[Source data]
****************

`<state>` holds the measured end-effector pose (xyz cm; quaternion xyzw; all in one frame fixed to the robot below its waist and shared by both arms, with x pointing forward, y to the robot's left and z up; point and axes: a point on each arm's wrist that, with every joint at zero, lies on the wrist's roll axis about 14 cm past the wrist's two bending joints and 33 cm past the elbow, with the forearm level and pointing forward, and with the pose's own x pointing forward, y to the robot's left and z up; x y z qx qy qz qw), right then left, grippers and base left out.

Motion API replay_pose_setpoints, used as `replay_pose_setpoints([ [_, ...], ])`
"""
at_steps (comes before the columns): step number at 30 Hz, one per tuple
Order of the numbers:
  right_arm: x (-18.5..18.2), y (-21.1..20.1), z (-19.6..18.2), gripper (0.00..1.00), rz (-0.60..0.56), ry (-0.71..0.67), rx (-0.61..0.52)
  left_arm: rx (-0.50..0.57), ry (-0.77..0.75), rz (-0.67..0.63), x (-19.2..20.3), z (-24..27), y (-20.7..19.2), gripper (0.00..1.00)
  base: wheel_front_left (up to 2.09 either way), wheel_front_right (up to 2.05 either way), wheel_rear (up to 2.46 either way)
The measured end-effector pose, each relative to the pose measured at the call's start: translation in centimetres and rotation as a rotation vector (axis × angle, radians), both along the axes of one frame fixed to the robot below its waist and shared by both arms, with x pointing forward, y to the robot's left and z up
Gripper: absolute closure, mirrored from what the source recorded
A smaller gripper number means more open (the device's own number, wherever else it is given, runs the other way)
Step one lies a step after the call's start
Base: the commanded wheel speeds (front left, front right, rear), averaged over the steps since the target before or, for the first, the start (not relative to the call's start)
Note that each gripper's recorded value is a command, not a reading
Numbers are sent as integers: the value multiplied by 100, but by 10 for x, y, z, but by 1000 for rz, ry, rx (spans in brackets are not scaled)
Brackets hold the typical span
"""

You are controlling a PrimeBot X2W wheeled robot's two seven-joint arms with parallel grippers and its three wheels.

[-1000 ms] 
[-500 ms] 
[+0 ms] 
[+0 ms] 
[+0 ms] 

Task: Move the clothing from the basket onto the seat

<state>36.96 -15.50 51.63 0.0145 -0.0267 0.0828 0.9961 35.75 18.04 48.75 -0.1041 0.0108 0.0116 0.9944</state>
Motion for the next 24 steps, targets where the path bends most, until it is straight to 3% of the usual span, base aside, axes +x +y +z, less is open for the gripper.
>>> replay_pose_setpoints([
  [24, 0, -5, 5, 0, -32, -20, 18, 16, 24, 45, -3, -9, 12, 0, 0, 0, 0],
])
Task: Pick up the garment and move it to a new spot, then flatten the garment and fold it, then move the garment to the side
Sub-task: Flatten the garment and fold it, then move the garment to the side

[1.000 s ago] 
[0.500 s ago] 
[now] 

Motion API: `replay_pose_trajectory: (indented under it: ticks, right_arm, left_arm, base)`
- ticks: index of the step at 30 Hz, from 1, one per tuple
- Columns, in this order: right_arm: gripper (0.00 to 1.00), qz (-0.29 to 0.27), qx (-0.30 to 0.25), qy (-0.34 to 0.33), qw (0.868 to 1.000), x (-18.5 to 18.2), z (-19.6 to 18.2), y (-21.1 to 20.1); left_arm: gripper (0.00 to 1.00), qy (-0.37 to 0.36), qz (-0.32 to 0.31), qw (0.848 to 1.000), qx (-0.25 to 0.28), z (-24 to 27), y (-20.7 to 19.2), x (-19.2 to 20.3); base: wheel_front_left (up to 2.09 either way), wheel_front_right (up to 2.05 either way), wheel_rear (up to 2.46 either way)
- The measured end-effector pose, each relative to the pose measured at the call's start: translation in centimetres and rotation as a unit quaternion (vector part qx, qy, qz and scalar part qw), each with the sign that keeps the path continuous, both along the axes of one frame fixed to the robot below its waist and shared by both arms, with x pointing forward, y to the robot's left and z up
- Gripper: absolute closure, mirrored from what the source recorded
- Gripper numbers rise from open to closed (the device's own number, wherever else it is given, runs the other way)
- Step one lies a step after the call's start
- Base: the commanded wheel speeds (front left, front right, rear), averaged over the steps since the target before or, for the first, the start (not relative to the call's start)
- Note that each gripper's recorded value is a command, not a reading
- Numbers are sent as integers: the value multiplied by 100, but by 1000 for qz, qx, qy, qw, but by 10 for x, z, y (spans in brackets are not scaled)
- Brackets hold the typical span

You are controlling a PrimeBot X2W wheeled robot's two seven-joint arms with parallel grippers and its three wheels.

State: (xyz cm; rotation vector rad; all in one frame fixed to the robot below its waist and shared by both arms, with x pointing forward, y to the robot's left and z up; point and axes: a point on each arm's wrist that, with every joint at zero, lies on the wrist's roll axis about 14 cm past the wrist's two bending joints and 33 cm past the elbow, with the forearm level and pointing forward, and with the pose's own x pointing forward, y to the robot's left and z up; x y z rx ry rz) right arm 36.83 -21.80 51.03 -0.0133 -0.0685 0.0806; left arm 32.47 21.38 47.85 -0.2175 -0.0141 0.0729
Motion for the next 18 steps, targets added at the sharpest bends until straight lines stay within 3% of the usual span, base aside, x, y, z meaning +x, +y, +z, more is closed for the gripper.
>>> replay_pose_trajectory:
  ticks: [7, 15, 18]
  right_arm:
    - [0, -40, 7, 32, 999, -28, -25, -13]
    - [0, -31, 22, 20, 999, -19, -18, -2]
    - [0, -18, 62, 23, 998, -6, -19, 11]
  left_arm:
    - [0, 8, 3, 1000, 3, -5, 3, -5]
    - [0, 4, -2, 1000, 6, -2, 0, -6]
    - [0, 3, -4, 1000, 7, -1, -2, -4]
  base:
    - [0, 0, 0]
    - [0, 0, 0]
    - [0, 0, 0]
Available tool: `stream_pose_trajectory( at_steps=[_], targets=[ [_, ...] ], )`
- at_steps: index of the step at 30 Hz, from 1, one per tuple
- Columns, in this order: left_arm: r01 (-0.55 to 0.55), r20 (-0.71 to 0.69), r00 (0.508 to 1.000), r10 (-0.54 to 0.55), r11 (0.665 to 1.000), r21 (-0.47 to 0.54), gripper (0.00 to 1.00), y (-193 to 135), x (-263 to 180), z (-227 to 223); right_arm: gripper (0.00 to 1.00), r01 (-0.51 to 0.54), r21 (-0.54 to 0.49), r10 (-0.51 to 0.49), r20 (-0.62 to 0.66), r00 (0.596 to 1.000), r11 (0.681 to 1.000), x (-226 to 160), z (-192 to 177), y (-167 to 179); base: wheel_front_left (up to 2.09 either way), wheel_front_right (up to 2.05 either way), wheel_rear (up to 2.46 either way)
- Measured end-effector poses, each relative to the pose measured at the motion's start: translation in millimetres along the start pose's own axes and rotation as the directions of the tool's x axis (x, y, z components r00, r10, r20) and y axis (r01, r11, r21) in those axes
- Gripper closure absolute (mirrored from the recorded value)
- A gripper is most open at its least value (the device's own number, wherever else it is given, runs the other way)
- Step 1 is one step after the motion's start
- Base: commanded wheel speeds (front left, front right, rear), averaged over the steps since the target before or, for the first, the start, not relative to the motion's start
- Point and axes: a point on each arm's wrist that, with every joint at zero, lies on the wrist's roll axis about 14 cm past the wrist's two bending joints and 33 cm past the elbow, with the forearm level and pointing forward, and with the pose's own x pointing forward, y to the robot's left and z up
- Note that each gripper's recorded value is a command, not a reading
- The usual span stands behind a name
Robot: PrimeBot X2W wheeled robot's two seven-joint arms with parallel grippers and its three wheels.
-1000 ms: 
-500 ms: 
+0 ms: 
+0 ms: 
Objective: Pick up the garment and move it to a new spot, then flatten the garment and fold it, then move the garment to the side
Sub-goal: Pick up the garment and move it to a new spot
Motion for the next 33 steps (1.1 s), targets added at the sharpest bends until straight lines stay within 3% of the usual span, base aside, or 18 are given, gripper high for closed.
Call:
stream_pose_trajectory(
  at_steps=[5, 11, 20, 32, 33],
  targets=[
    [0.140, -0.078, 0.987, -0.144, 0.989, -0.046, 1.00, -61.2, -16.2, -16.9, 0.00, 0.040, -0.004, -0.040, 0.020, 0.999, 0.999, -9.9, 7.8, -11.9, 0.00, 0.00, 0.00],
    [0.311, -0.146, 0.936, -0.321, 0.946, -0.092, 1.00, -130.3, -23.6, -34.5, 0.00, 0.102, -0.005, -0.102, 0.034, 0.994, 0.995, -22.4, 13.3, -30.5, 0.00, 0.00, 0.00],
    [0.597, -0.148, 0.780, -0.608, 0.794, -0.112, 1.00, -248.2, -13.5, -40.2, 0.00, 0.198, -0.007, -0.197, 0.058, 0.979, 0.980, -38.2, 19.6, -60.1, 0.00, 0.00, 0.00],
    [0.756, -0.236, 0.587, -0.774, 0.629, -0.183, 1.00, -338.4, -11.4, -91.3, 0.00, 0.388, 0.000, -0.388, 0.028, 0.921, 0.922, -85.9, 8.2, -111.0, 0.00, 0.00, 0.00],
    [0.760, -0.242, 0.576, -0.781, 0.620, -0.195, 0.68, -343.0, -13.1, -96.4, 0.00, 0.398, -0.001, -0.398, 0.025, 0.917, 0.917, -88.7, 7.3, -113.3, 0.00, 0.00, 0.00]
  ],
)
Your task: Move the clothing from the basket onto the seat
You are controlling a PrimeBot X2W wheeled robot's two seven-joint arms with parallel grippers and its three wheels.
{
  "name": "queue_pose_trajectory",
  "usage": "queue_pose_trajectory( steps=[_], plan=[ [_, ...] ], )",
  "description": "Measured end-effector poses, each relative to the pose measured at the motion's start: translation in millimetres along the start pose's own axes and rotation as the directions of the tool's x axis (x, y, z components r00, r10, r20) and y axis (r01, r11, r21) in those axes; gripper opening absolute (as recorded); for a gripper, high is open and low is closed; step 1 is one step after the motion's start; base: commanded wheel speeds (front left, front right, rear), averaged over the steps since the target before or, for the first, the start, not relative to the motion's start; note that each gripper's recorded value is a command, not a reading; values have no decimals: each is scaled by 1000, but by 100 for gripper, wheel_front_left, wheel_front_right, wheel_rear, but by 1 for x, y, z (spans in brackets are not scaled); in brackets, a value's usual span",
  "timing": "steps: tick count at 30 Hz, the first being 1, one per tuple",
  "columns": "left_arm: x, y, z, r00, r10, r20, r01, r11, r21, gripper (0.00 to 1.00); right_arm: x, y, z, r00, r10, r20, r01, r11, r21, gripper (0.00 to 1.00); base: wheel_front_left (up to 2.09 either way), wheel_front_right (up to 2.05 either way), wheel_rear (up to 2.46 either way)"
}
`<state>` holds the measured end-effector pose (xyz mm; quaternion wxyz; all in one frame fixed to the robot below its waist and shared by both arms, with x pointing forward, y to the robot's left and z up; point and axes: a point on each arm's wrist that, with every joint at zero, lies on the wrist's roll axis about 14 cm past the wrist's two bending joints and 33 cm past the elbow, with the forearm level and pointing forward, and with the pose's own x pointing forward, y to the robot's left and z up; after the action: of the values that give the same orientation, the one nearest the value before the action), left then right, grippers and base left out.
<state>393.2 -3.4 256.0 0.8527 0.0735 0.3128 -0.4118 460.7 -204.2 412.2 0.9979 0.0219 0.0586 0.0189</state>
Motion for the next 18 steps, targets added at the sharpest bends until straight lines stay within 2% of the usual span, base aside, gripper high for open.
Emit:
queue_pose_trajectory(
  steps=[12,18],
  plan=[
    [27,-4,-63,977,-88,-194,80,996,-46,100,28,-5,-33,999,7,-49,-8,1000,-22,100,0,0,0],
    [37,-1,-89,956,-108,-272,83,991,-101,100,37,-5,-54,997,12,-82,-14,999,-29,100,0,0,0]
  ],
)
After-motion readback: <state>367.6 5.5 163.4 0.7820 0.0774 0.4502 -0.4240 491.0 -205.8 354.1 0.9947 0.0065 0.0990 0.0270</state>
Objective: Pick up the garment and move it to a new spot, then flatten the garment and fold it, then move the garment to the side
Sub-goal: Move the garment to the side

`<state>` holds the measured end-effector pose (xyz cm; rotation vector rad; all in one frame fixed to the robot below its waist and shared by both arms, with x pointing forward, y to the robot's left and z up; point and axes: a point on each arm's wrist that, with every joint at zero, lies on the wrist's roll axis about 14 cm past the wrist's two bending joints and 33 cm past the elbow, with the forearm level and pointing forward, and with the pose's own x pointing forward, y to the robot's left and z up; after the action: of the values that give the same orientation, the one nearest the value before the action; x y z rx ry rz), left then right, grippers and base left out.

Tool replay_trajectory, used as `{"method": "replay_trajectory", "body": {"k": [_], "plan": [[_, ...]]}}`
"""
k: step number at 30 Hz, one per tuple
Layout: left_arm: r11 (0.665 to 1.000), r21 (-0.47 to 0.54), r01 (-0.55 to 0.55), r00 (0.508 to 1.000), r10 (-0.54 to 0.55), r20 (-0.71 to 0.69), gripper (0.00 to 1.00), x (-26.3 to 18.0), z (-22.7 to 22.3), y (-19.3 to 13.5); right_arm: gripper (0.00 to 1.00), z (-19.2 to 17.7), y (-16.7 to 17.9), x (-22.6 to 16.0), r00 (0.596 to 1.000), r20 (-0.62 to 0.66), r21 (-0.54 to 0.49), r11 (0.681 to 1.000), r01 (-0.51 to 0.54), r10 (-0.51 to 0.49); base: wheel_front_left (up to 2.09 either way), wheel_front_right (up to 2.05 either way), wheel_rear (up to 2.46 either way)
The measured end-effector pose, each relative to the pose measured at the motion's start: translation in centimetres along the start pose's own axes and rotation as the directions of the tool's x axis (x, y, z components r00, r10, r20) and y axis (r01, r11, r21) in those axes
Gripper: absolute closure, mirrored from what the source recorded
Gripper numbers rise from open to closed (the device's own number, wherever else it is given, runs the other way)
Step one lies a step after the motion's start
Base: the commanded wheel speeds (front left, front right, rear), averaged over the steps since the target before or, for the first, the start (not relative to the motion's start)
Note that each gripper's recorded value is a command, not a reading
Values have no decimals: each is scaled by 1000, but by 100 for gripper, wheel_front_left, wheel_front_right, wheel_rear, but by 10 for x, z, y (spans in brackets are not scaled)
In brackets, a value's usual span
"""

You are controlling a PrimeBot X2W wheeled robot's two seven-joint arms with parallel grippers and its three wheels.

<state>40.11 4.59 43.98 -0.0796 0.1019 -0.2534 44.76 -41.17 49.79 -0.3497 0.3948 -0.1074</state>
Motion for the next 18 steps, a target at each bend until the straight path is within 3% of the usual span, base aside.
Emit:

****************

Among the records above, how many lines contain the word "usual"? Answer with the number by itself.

8